→ **Assignment**
Look through the entries below and extract exactly the lines from the one containing "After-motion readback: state" through the one containing "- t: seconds", ends included.

→ **Record extracts**
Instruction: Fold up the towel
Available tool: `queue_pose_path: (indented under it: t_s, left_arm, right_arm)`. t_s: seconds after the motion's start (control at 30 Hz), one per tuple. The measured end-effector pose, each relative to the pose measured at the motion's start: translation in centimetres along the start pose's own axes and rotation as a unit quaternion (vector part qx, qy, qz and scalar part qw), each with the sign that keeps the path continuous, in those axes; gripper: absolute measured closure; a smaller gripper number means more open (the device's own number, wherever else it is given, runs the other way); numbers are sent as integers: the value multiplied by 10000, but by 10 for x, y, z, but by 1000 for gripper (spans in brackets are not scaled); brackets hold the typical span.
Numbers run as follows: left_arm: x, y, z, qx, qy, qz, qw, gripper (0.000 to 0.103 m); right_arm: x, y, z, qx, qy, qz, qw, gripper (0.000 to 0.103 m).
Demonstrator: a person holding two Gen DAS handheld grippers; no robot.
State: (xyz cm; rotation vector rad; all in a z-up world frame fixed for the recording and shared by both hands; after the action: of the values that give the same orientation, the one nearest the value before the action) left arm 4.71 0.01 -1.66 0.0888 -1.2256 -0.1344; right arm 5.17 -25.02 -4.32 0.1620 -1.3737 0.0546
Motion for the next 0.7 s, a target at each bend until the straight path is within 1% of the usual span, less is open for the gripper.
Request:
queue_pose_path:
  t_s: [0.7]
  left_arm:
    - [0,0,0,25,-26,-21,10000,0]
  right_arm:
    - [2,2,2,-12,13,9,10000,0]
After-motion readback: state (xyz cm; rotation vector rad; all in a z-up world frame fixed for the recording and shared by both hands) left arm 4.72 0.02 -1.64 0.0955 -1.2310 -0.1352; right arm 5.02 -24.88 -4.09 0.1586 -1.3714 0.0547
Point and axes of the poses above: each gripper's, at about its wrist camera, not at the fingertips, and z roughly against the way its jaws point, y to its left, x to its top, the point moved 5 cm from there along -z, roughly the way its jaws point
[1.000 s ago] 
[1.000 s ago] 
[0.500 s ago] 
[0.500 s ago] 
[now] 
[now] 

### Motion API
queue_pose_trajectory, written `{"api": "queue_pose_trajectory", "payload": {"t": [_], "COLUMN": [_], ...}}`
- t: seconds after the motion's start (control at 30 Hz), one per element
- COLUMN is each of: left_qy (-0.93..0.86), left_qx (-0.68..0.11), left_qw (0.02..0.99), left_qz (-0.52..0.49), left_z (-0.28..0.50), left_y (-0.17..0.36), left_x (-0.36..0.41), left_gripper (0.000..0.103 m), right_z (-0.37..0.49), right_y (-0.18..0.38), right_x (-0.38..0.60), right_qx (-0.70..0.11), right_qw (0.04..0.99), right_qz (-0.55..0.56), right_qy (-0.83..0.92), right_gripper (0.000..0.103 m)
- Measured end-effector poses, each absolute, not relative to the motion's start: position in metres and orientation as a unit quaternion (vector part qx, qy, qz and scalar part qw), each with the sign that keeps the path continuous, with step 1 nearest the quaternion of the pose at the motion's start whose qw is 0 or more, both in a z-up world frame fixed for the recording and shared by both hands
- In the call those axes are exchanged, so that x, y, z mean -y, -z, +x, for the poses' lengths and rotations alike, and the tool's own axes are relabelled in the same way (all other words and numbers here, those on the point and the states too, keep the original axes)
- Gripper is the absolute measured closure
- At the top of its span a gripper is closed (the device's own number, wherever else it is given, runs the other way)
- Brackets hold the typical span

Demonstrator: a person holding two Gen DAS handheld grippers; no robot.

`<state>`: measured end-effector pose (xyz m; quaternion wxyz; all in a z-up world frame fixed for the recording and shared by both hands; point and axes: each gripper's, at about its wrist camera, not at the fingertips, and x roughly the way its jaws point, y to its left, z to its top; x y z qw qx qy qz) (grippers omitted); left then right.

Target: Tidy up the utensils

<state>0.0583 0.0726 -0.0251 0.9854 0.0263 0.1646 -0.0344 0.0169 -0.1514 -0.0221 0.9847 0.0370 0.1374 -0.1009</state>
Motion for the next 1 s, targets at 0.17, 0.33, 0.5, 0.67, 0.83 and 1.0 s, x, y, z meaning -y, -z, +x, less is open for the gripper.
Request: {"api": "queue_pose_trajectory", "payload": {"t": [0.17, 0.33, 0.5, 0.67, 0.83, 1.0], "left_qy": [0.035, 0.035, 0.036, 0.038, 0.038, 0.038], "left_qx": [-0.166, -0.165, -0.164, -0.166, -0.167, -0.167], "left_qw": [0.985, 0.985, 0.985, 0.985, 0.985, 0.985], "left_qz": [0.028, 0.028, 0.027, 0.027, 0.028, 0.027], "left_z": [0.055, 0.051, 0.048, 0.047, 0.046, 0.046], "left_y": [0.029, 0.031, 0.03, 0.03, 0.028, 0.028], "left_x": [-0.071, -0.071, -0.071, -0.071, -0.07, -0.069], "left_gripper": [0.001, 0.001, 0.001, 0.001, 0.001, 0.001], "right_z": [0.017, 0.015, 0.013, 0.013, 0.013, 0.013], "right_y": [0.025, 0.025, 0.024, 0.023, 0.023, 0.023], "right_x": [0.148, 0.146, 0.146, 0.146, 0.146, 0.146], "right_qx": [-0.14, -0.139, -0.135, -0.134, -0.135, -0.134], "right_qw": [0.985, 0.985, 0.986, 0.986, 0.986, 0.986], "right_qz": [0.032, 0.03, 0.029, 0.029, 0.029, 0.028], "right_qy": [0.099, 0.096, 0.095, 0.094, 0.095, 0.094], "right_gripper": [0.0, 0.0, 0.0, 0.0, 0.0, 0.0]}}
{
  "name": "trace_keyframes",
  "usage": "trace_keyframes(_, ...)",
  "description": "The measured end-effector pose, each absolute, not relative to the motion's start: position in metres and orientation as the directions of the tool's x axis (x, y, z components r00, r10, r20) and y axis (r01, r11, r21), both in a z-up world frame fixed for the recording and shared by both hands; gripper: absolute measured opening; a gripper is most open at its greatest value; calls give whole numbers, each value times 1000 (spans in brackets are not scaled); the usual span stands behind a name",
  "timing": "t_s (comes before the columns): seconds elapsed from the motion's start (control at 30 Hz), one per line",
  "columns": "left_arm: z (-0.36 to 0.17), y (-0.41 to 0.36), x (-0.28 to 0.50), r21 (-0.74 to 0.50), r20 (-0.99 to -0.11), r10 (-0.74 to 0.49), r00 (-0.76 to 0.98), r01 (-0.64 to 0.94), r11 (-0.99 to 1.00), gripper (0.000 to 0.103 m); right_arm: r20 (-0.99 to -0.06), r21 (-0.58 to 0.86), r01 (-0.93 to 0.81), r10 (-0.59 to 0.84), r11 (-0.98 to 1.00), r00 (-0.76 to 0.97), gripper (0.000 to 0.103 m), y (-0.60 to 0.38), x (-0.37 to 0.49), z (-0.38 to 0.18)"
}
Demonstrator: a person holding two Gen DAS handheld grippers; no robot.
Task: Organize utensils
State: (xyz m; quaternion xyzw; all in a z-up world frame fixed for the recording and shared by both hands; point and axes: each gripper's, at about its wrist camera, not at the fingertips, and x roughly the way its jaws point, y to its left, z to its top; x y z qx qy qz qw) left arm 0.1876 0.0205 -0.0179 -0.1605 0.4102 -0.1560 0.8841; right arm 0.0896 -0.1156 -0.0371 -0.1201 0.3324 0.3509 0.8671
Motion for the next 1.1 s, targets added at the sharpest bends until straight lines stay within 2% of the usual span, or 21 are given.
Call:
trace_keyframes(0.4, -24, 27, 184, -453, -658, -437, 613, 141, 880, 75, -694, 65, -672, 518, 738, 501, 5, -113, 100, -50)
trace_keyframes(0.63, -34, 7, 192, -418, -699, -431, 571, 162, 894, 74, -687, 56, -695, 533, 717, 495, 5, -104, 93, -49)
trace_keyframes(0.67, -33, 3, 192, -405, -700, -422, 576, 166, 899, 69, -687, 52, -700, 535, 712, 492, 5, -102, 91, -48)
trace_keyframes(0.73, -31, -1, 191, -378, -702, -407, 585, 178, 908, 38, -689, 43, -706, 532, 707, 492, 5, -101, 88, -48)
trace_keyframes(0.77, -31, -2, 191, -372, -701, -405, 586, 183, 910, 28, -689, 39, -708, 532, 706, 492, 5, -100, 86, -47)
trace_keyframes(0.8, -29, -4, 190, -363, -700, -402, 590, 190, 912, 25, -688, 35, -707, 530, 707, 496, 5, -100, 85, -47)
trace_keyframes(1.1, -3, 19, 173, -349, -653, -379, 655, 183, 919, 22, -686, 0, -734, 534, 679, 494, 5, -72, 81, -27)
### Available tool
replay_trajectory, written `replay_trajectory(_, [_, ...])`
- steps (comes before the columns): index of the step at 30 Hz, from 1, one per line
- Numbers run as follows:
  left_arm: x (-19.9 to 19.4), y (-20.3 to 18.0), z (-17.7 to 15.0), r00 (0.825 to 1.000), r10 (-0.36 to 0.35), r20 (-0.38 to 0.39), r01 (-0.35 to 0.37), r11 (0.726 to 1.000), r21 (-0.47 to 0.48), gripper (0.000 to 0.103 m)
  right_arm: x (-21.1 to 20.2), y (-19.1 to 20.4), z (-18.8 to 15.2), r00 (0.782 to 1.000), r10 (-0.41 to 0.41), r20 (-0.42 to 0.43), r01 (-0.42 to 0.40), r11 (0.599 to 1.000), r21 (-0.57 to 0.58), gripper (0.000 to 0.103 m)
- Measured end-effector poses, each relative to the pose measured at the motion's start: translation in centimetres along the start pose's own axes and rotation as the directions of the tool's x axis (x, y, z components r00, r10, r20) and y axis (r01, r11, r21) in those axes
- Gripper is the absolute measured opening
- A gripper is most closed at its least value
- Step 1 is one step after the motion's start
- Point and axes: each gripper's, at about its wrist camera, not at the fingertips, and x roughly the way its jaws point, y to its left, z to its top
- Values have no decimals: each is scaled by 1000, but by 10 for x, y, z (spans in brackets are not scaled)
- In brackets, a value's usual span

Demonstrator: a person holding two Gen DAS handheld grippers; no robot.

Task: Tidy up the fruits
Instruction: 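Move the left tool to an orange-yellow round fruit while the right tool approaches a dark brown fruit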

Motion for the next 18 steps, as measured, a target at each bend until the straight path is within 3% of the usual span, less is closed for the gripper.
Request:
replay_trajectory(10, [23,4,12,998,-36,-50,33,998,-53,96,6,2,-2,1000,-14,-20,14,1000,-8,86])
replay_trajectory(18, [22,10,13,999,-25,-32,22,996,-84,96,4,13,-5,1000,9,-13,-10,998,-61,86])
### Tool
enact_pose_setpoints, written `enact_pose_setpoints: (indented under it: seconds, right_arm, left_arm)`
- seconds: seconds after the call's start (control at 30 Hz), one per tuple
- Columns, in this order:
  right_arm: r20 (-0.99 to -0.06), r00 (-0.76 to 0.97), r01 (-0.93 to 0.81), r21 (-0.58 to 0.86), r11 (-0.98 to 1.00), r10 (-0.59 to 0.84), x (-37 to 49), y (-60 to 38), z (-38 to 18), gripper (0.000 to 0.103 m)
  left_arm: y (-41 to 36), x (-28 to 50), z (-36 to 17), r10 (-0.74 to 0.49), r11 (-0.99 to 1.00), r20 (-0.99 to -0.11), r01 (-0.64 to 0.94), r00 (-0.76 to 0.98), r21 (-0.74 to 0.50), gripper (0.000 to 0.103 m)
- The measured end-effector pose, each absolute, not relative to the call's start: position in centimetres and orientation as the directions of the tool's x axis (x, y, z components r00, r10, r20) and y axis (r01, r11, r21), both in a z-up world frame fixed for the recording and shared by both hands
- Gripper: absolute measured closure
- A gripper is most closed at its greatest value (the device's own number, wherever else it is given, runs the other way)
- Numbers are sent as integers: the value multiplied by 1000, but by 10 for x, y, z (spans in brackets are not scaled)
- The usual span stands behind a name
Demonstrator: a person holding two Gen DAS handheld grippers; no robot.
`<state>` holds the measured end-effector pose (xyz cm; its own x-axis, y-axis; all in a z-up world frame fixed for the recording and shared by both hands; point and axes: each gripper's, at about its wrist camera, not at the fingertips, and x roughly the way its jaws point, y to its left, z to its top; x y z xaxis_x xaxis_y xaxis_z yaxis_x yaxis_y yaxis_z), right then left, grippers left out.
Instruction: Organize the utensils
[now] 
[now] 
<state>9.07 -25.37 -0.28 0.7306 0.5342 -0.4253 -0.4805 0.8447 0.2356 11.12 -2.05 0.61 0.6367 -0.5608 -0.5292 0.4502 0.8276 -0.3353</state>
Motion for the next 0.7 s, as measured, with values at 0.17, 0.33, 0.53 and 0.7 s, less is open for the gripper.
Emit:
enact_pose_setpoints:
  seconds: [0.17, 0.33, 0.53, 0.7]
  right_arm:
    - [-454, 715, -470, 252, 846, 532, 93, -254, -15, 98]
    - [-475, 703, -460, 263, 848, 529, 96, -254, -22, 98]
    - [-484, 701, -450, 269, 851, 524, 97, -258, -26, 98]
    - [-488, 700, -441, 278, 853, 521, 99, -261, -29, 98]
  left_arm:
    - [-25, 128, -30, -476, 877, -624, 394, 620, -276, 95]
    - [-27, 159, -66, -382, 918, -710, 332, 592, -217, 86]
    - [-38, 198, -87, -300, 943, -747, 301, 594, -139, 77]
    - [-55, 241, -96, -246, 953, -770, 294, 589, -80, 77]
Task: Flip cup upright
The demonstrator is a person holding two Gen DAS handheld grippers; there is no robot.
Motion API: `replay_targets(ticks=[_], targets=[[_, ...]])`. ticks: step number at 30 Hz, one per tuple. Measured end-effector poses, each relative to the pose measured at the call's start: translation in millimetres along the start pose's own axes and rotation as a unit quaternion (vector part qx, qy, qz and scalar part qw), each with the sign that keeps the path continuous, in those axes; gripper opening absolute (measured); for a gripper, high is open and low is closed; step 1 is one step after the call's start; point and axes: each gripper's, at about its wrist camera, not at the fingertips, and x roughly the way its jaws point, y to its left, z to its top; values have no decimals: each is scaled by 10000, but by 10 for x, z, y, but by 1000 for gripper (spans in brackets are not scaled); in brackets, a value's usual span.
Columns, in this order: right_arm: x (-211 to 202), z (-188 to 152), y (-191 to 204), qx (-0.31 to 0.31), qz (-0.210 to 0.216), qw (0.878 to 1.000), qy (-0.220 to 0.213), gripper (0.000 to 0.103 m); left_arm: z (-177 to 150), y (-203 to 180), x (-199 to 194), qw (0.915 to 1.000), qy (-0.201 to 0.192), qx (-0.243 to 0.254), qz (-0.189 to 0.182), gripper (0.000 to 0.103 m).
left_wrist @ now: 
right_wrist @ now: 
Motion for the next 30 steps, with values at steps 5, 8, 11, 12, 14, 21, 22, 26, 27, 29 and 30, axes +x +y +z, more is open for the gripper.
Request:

→ **Response**
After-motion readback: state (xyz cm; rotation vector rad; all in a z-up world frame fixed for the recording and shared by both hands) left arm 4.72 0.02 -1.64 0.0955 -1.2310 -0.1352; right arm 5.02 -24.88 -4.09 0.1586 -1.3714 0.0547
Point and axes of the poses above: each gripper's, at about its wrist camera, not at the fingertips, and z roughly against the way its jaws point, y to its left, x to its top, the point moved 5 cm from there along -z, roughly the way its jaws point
[1.000 s ago] 
[1.000 s ago] 
[0.500 s ago] 
[0.500 s ago] 
[now] 
[now] 

### Motion API
queue_pose_trajectory, written `{"api": "queue_pose_trajectory", "payload": {"t": [_], "COLUMN": [_], ...}}`
- t: seconds after the motion's start (control at 30 Hz), one per element

Output for this exercise is complete.